To provide high performance computation capabilities, clusters can combine hundreds to thousands of computers, called nodes, which are all inter-connected with a high-performance communication network. Most nodes are designed for high-performance computations, but clusters can also use specialized nodes to offer parallel file systems, databases, login nodes and even the cluster scheduling functionality as pictured in the image below.

Cluster overview

We will overview the different types of nodes which you can encounter on a typical cluster.

The login nodes

To execute computing processes on a cluster, you must first connect to a cluster and this is accomplished through a login node. These so-called login nodes are the entry point to most clusters.

Another entry point to some clusters such as the Mila cluster is the JupyterHub web interface, but we'll read about that later. For now let's return to the subject of this section: Login nodes. To connect to these, you would typically use a remote shell connection. The most usual tool to do so is SSH. You'll hear and read a lot about this tool. Imagine it as a very long (and somewhat magical) extension cord which connects the computer you are using now, such as your laptop, to a remote computer's terminal shell. You might already know what a terminal shell is if you ever used the command line.

The compute nodes

In the field of artificial intelligence, you will usually be on the hunt for GPUs. In most clusters, the compute nodes are the ones with GPU capacity.

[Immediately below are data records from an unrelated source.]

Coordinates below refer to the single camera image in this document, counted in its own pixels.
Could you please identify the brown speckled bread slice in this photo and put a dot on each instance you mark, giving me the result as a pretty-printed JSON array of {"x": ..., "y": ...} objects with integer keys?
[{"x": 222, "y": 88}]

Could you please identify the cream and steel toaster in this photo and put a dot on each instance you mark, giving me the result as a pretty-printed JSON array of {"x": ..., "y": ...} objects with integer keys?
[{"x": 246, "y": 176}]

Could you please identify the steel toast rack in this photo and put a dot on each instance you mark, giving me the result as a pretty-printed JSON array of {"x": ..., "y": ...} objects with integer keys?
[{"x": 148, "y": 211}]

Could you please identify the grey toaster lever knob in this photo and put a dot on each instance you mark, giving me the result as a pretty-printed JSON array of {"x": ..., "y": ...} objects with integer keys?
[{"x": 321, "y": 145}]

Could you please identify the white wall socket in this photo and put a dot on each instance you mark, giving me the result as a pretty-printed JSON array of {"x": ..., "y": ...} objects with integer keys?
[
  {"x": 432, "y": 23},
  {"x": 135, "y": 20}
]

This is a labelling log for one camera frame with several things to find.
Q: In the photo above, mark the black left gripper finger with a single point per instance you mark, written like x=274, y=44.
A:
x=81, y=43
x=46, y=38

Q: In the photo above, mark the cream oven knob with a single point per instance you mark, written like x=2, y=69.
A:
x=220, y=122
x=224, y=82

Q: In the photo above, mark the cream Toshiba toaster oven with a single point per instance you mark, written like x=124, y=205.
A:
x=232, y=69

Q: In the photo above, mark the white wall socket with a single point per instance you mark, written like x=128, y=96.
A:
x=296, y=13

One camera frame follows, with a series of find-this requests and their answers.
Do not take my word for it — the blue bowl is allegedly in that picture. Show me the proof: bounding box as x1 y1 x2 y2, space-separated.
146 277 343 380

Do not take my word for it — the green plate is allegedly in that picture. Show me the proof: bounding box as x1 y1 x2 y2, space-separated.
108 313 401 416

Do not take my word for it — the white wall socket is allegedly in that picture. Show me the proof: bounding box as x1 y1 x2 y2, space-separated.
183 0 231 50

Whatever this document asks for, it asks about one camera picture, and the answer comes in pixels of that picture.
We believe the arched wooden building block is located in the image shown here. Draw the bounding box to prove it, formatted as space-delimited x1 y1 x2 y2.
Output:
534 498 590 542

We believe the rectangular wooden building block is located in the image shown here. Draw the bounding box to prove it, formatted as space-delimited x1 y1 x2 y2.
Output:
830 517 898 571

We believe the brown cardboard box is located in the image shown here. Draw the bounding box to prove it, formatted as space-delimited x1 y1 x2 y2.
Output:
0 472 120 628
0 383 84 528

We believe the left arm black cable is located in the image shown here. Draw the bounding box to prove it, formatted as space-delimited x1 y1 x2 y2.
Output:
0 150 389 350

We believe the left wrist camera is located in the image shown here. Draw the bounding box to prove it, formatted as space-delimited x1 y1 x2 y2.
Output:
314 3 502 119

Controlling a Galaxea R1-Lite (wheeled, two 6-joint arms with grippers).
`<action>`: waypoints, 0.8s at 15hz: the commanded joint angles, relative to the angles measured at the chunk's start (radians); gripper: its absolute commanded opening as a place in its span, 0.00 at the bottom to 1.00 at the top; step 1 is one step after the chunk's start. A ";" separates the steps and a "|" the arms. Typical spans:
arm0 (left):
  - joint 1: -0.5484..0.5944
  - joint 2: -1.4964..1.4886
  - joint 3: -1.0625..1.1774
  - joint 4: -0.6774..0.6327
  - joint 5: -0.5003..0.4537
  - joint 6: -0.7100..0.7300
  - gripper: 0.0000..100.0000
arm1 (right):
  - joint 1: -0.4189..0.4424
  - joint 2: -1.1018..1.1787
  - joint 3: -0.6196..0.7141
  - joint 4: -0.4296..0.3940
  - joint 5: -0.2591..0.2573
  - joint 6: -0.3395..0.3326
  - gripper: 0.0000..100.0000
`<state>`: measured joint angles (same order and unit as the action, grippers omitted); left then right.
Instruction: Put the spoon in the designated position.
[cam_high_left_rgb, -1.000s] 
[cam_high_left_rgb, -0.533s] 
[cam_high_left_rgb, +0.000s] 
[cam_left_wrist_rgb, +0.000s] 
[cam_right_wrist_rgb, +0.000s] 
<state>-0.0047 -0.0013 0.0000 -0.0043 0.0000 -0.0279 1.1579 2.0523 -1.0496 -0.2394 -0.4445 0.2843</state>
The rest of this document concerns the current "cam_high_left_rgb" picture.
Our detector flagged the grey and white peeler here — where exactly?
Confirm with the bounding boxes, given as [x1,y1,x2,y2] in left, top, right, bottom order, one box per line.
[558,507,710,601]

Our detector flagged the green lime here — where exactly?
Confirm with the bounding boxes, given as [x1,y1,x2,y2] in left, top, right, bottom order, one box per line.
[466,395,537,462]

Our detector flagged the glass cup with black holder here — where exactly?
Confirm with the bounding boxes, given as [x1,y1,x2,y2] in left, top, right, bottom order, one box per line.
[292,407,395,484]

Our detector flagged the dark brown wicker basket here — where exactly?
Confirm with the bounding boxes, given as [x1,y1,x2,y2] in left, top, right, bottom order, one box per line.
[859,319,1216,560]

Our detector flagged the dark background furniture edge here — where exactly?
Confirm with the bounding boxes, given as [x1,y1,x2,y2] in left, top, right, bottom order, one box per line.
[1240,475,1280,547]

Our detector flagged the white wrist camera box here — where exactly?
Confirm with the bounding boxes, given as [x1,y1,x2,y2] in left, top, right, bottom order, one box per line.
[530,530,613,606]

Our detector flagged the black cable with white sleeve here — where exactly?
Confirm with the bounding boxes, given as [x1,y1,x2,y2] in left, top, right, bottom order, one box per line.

While there is a general paradigm to tend towards a homogeneous configuration for nodes, this is not always possible in the field of artificial intelligence as the hardware evolve rapidly as is being complemented by new hardware and so on. Hence, you will often read about computational node classes. Some of which might have different GPU models or even no GPU at all. For the Mila cluster you will find this information in the Node profile description section. For now, you should note that is important to keep in mind that you should be aware of which nodes your code is running on. More on that later.

The storage nodes

Some computers on a cluster function to only store and serve files. While the name of these computers might matter to some, as a user, you'll only be concerned about the path to the data. More on that in the Processing data section.

Different nodes for different uses

It is important to note here the difference in intended uses between the compute nodes and the login nodes. While the compute nodes are meant for heavy computation, the login nodes are not.

The login nodes however are used by everyone who uses the cluster and care must be taken not to overburden these nodes. Consequently, only very short and light processes should be run on these otherwise the cluster may become inaccessible. In other words, please refrain from executing long or compute intensive processes on login nodes because it affects all other users. In some cases, you will also find that doing so might get you into trouble.